W ostatnich tygodniach aura nie rozpieszcza. Zdaniem synoptyków tegoroczny kwiecień był najzimniejszy od początku wieku. Również majowe pogody odbiegają znacząco od oczekiwania większości z nas. Cierpią na tym rolnicy, mający trudności z wykonaniem zabiegów ochrony roślin, ale również pszczelarze. Jak mówi w rozmowie z „Farmerem” Jerzy Książek, pszczelarz z województwa kujawsko pomorskiego, niekorzystny przebieg aury przyniósł duże opóźnienie w przebiegu wegetacji:
- Ja mogę wypowiadać się z perspektywy mojego regionu, jednak przypuszczam że również w innych częściach Polski sytuacja pogodowa wyglądała podobnie. Z moich obserwacji wynika, że termin kwitnienia roślin przesunął się w porównaniu z ubiegłymi latami o około 2 tygodnie. Rzepak który w minionych latach o tej porze kończył już kwitnienie, obecne osiągnął dopiero fazę pełni kwitnienia. Najgorsze jest to, że zarówno z moich obserwacji, jak i informacji od innych pszczelarzy wynika, że chłodny kwiecień mógł przyczynić się do osypywania rodzin pszczelich z głodu. Osoby nie przyzwyczajone do takiego przebiegu aury przegapić mogły bowiem moment w którym rodziny należy podkarmić, przez co zwłaszcza najsilniejsze rodziny mogły być narażone na głód. Trudno natomiast na ten moment powiedzieć jak opóźniona wiosna wpłynie na wielkość zbioru miodu wiosennego, niemniej wydaje mi się że obecny rok nie będzie raczej rekordowy – mówi pszczelarz z województwa kujawsko – pomorskiego.

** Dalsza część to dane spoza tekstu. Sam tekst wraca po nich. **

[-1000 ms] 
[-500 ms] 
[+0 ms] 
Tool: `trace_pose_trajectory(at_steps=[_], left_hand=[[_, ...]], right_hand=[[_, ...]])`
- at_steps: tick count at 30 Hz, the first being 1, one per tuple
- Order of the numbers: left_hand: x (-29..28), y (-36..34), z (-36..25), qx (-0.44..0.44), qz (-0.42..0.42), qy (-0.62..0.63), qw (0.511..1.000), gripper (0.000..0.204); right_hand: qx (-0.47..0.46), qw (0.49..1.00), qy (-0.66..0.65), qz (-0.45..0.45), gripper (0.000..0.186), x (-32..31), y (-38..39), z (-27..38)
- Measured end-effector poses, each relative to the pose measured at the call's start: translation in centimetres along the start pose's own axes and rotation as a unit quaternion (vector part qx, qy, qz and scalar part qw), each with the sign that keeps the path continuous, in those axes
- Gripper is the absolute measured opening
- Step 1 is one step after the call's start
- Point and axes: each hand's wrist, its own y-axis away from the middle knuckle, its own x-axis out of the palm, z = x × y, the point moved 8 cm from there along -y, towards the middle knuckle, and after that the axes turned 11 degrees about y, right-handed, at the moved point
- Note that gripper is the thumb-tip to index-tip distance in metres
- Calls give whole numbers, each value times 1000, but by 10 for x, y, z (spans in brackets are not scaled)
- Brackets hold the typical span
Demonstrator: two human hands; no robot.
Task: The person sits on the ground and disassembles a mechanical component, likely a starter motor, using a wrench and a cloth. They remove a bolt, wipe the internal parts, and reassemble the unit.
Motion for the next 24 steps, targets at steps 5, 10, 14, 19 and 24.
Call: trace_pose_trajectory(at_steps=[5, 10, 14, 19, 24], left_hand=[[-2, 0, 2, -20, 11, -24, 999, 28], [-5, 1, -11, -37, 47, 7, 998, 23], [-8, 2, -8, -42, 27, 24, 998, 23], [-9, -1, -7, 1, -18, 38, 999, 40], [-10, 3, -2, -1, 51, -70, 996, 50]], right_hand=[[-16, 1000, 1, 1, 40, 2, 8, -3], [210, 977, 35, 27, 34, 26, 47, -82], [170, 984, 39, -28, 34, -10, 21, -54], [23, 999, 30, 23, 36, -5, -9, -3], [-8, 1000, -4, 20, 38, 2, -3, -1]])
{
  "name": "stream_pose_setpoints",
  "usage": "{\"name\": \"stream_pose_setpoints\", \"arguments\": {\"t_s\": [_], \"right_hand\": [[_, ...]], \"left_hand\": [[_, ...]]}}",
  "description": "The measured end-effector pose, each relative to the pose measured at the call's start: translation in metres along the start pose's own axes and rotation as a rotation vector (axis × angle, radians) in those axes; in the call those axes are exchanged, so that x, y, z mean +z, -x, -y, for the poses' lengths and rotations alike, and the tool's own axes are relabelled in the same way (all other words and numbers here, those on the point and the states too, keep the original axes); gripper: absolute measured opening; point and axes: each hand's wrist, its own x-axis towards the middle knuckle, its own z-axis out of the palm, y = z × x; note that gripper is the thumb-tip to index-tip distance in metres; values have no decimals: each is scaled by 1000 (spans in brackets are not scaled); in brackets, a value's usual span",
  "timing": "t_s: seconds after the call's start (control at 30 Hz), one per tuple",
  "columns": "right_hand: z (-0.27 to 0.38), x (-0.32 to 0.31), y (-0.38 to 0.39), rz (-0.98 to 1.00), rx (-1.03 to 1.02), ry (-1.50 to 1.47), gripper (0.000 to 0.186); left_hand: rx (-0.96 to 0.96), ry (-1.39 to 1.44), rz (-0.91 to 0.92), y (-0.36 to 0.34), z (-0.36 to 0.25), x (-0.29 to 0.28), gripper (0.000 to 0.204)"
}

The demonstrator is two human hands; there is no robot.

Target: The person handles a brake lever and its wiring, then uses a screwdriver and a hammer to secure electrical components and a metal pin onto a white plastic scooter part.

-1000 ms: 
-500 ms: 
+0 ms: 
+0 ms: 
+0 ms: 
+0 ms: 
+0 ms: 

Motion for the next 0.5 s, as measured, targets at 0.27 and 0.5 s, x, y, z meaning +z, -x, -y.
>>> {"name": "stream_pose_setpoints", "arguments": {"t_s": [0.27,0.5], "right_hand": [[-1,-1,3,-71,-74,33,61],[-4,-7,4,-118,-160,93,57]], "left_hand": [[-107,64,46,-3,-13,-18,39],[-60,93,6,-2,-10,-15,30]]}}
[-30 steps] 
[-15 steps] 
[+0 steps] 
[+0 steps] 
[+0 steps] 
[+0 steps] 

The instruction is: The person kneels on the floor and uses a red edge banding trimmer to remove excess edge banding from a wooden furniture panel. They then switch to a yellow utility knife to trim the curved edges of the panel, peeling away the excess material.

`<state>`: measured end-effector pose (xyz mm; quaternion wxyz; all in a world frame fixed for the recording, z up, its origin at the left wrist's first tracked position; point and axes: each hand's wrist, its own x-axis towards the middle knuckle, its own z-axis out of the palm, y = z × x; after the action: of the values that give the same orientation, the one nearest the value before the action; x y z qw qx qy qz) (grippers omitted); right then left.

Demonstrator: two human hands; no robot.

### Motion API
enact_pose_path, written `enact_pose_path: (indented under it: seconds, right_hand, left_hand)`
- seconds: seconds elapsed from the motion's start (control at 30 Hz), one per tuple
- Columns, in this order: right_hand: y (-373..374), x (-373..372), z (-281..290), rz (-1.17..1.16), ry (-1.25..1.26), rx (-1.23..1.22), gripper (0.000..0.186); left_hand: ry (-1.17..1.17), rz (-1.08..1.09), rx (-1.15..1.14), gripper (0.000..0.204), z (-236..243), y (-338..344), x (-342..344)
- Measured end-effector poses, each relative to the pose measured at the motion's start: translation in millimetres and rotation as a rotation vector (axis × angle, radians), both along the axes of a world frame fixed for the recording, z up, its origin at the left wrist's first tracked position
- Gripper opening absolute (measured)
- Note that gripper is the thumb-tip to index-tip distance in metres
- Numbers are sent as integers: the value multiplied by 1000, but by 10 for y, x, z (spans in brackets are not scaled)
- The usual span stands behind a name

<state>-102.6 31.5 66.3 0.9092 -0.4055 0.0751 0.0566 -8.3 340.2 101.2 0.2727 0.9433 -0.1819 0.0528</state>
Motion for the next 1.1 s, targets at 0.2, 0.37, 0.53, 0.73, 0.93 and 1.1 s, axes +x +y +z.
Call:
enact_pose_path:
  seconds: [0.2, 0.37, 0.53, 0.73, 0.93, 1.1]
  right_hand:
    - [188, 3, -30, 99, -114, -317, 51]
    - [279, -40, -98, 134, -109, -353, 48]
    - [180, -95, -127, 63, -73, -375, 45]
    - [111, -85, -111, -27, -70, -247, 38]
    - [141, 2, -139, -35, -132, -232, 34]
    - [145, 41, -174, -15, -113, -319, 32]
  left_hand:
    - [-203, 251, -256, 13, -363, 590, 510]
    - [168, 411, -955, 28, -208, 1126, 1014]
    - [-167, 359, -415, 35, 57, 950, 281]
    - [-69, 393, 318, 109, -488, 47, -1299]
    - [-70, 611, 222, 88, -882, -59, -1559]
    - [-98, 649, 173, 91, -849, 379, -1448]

Jak dodaje nasz rozmówca, zimna wiosna nie powinna natomiast bezposrednio wpłynąć znacząco na siłę rodzin na pierwszych pożytkach:
- Wiosenny rozwój rodzin pszczelich w największym stopniu zależy od samego pszczelarza i podjętych przez niego działań. Z własnej praktyki wiem, że doskonałe efekty daje podanie po pierwszym oblocie pokarmu zasobnego w białko. Najlepiej gdyby był to pyłek pszczeli, mogą to być jednak również jego substytuty (np. karmy wzbogacone o białko drożdży). Taka stymulacja rodzin daje matce bodziec do intensywniejszego czerwienia co skutkuje większą siłą rodzin w momencie wystąpienia pierwszego pożytku. Dobrą praktyką jest także dostarczenie pszczołom wody, dzięki czemu nie muszą one przynosić jej z odległych źródeł. Ja w swojej pasiece stosuję poidełka wlotkowe, w których codziennie podaję im ciepłą wodę – tłumaczy Jerzy Książek.